◆ WORK REQUIRED
Please return every line of the material verbatim and skip any images.

◆ GIVEN MATERIAL
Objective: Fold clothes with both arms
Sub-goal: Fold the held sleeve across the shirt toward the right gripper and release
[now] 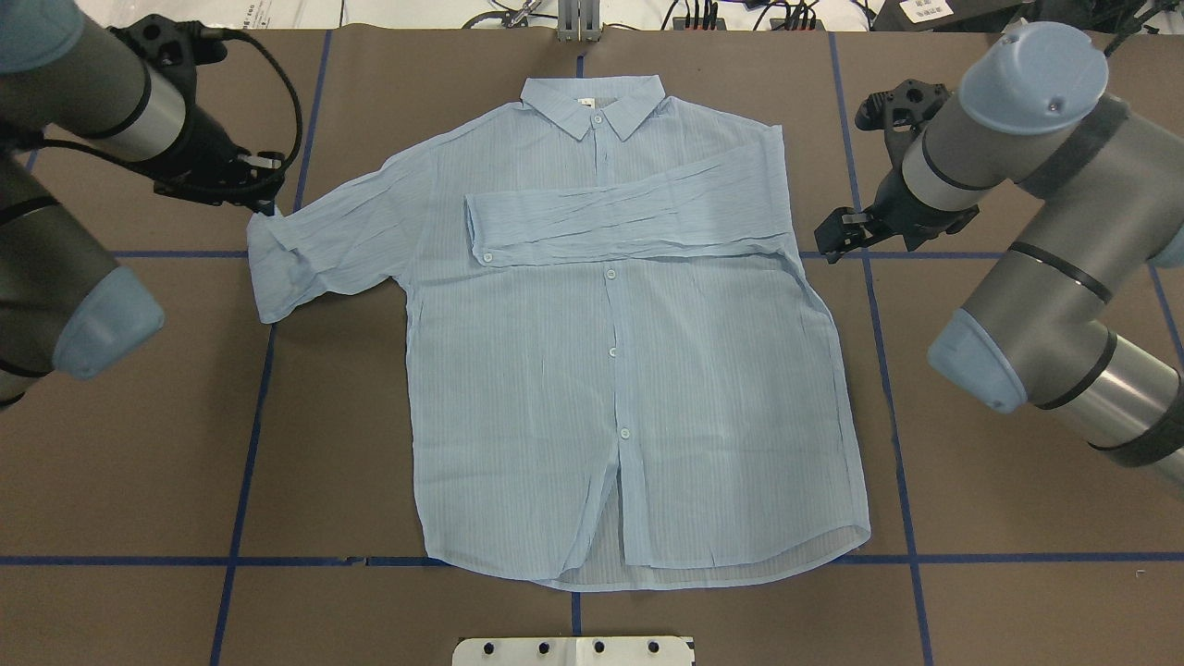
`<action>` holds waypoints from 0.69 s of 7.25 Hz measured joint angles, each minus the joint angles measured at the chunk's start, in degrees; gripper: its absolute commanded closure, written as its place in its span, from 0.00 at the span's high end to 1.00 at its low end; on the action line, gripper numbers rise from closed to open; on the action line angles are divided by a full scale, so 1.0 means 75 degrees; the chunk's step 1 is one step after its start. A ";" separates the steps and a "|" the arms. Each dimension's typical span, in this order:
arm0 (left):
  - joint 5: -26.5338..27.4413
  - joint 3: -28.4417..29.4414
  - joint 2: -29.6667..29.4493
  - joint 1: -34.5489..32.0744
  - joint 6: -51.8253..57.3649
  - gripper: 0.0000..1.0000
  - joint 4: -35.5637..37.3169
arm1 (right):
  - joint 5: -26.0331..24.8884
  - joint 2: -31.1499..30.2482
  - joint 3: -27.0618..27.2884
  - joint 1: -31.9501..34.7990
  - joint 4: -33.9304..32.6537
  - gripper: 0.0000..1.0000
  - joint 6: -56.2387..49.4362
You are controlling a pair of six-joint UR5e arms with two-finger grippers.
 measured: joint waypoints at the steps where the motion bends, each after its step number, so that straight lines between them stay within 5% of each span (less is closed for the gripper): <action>1: -0.0164 0.0238 -0.0642 0.0014 -0.0486 0.00 0.0145 | 0.0001 -0.0227 0.0035 0.0059 0.0202 1.00 -0.0051; 3: -0.0564 0.0959 -0.1852 0.0032 -0.1688 0.00 -0.0323 | 0.0012 -0.0710 0.0033 0.0137 0.0764 1.00 -0.0069; 5: -0.1013 0.2044 -0.2718 0.0052 -0.3157 0.00 -0.1999 | 0.0012 -0.0963 0.0012 0.0171 0.1037 1.00 -0.0046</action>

◆ YOUR RESPONSE
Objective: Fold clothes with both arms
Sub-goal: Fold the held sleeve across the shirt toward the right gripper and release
[now] 
`<action>` holds waypoints from 0.69 s of 7.25 Hz measured joint angles, each minus the joint angles measured at the chunk's start, in degrees; gripper: its absolute commanded closure, written as its place in its span, from 0.00 at the span's high end to 1.00 at its low end; on the action line, gripper numbers rise from closed to open; on the action line angles are divided by a full scale, so 1.0 means 75 degrees; the chunk's step 1 is one step after its start. A ";" separates the steps and a "|" the arms. Each dimension's typical span, in this order:
arm0 (left):
  - joint 5: -26.5338..27.4413
  - joint 3: -28.4417..29.4414
  - joint 2: -29.6667..29.4493
  - joint 1: -34.5489..32.0744
  - joint 6: -51.8253..57.3649
  - gripper: 0.0000..1.0000
  - joint 4: -35.5637..37.3169
arm1 (right):
  - joint 5: -26.0331..24.8884
  - joint 2: -31.1499..30.2482
  - joint 3: -27.0618..27.2884
  - joint 1: -31.9501..34.7990
  - joint 4: -33.9304..32.6537
  - gripper: 0.0000..1.0000
  - joint 6: -56.2387..49.4362
You are controlling a pair of six-joint UR5e arms with two-finger grippers.
 measured: joint waypoints at the steps where the motion bends, each after its step number, so that straight lines between them stay within 5% of each span (less is closed for the gripper): <action>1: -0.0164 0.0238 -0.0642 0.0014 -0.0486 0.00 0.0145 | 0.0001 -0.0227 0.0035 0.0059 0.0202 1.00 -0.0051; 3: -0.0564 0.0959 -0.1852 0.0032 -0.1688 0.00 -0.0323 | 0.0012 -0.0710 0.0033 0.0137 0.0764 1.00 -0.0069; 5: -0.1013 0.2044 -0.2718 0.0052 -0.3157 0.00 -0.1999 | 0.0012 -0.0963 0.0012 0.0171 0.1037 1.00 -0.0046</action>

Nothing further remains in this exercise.